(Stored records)
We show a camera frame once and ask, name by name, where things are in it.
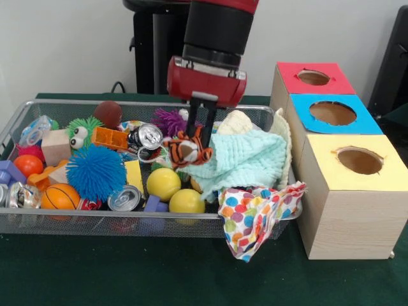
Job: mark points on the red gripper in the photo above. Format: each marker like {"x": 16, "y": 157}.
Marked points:
{"x": 207, "y": 86}

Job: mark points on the tiger plush toy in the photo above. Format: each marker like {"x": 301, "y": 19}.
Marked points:
{"x": 185, "y": 153}

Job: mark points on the mint green muslin cloth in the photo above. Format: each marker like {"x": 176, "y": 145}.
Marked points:
{"x": 248, "y": 159}

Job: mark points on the white polka dot cloth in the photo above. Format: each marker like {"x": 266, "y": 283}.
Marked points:
{"x": 248, "y": 220}

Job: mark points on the blue spiky rubber ball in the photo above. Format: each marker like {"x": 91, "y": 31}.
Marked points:
{"x": 95, "y": 173}

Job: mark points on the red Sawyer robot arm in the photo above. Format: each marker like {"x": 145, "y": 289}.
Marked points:
{"x": 220, "y": 32}

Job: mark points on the wooden box with three holes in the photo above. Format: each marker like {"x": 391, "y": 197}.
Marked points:
{"x": 350, "y": 223}

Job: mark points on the black soda can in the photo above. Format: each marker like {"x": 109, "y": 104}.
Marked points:
{"x": 146, "y": 137}

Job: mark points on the yellow tennis ball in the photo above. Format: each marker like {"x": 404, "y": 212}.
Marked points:
{"x": 164, "y": 185}

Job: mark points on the yellow ball with black print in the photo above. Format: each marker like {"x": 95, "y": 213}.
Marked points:
{"x": 186, "y": 202}

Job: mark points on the orange toy brick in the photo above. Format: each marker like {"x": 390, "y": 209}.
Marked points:
{"x": 108, "y": 138}

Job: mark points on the green spiky googly-eyed toy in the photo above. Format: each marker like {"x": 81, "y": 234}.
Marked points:
{"x": 89, "y": 124}

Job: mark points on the orange toy basketball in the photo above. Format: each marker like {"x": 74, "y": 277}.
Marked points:
{"x": 59, "y": 197}

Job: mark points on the dark green tablecloth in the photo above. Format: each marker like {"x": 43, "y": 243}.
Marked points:
{"x": 398, "y": 116}
{"x": 127, "y": 274}

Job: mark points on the black upright panel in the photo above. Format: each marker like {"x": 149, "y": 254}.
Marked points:
{"x": 392, "y": 63}

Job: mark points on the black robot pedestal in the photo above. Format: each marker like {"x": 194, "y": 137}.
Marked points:
{"x": 153, "y": 48}

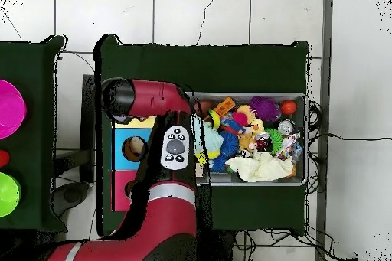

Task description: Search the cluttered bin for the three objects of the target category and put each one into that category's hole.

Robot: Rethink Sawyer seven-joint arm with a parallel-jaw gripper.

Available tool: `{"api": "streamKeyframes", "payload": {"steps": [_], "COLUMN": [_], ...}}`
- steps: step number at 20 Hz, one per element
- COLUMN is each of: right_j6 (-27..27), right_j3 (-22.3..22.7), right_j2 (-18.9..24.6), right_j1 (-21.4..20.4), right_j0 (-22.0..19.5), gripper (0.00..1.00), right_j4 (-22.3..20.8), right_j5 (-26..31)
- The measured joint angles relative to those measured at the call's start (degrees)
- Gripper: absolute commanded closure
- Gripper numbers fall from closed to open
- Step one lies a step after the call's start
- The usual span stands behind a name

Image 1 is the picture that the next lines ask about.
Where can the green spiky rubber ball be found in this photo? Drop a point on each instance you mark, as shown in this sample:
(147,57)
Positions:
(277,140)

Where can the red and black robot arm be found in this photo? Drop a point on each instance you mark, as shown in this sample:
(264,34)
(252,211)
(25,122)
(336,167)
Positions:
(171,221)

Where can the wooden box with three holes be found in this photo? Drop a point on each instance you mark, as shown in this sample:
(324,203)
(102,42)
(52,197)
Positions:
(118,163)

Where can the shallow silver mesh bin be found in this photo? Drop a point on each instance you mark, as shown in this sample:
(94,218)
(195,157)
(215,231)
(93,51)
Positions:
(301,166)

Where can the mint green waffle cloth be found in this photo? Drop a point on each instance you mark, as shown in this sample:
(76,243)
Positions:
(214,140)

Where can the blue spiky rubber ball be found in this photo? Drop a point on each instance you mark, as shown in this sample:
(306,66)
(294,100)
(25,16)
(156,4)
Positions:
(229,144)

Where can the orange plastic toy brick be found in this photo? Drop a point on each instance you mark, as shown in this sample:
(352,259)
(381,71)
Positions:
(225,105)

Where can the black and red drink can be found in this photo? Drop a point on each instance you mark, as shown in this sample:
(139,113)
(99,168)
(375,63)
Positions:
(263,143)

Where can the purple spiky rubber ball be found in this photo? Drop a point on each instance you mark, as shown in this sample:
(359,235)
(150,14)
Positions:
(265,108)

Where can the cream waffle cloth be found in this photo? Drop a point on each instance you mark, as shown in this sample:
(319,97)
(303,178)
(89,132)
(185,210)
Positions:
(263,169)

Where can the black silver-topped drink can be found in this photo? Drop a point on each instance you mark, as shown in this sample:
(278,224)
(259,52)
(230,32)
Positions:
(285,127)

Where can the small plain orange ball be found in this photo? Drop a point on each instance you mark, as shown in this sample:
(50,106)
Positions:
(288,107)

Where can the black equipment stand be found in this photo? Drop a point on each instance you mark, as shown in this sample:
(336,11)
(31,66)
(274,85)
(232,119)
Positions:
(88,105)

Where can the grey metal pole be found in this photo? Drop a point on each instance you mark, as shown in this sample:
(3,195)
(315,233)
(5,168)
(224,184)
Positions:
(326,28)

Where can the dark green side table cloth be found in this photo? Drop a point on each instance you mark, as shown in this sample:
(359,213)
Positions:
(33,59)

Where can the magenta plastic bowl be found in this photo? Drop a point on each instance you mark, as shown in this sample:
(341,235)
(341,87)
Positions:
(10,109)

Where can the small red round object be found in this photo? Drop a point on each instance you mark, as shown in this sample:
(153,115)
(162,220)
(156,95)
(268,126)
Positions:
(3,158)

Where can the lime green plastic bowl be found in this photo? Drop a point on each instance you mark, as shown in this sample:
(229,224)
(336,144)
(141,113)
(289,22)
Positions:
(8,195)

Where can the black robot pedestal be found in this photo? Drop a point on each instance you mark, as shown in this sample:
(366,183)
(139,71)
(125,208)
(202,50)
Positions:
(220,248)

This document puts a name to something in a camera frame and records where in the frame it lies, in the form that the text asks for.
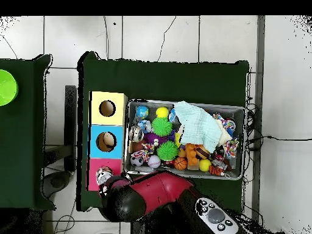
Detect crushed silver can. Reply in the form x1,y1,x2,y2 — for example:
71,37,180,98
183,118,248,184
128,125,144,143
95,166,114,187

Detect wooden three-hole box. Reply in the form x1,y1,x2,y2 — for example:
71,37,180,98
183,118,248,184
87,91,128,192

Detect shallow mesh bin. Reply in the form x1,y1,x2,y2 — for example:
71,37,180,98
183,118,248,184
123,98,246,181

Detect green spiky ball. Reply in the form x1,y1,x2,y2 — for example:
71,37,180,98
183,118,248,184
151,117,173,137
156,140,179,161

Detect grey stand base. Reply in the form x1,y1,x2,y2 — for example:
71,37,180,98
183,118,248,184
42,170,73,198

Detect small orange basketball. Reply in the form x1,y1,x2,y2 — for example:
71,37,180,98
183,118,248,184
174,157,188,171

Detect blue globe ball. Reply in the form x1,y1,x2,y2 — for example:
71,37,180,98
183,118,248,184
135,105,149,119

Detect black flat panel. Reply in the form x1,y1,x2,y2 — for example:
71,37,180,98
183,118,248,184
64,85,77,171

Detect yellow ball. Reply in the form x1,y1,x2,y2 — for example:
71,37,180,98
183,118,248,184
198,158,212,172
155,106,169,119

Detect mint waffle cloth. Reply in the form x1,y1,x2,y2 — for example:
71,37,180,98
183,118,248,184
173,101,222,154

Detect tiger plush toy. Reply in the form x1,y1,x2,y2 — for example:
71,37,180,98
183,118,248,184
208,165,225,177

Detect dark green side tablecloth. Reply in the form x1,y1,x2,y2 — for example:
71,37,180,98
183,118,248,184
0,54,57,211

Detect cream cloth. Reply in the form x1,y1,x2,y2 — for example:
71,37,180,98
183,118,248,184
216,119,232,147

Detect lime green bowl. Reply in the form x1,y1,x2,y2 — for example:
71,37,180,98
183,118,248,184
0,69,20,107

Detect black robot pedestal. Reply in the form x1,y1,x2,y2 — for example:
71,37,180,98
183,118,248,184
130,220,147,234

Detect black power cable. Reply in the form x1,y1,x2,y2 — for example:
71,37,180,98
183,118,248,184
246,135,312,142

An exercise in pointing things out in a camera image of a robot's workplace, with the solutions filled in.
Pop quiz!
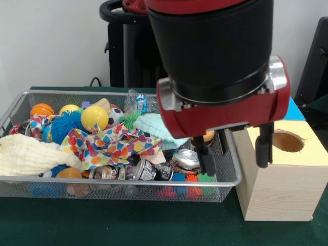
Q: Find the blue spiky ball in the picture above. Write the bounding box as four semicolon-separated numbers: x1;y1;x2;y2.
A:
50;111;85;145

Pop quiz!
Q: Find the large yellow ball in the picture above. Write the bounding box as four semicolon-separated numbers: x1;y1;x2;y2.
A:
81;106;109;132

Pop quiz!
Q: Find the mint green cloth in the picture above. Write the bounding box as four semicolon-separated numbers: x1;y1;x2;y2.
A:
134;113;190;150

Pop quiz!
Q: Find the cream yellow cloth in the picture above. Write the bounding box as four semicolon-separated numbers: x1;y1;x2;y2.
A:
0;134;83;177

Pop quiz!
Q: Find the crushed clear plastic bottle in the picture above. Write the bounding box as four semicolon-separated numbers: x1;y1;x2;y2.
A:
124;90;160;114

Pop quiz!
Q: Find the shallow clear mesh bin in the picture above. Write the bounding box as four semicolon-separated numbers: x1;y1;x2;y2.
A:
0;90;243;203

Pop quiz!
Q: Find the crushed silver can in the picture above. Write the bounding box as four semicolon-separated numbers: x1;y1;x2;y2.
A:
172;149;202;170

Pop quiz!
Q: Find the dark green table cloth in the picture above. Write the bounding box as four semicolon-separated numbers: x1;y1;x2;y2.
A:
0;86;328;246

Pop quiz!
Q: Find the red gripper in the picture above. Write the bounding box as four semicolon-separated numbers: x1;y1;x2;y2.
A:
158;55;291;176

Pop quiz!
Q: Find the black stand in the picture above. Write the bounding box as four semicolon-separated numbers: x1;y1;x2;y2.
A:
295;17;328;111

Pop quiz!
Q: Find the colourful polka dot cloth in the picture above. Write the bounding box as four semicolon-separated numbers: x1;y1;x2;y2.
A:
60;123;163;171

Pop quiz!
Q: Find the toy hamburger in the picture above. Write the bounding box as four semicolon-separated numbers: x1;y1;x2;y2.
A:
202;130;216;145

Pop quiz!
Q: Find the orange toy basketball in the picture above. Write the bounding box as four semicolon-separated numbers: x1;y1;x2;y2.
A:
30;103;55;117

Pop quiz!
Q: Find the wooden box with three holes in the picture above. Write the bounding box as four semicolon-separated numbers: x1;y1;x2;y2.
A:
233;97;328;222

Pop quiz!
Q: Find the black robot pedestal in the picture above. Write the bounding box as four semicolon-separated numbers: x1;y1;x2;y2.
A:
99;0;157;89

Task description:
The word to find is "grey". Copy every line of the data that holds it.

Result:
Where can the grey metal pole be found in this photo? Drop a point on each instance you mark, as shown in this sample:
Detect grey stand base. Reply in the form x1,y1,x2,y2 — for example:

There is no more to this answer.